- What to do
Please retype exactly, and with nothing added, the lines of the material from the one with "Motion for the" through the final one.
*** Opening Information shown ***
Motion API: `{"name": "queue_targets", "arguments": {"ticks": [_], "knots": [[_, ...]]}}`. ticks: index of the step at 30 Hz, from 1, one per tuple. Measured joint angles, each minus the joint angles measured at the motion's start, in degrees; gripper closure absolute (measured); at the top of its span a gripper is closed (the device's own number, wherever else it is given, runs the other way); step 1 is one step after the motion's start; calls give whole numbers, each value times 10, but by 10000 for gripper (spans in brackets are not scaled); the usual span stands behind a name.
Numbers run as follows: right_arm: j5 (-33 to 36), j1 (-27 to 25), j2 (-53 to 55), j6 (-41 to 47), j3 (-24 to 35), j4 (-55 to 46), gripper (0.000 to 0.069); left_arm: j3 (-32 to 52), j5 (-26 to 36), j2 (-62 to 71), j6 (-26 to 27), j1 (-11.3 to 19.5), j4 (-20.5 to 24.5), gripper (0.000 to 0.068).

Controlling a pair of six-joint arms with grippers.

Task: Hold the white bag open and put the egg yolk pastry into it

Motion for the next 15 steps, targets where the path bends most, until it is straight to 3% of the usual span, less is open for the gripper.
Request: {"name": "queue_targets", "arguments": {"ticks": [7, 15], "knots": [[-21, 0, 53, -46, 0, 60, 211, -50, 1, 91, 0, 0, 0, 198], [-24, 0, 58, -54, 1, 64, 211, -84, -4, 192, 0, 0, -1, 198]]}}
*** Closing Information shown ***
- Output for this exercise
Motion for the next 15 steps, targets where the path bends most, until it is straight to 3% of the usual span, less is open for the gripper.
Request: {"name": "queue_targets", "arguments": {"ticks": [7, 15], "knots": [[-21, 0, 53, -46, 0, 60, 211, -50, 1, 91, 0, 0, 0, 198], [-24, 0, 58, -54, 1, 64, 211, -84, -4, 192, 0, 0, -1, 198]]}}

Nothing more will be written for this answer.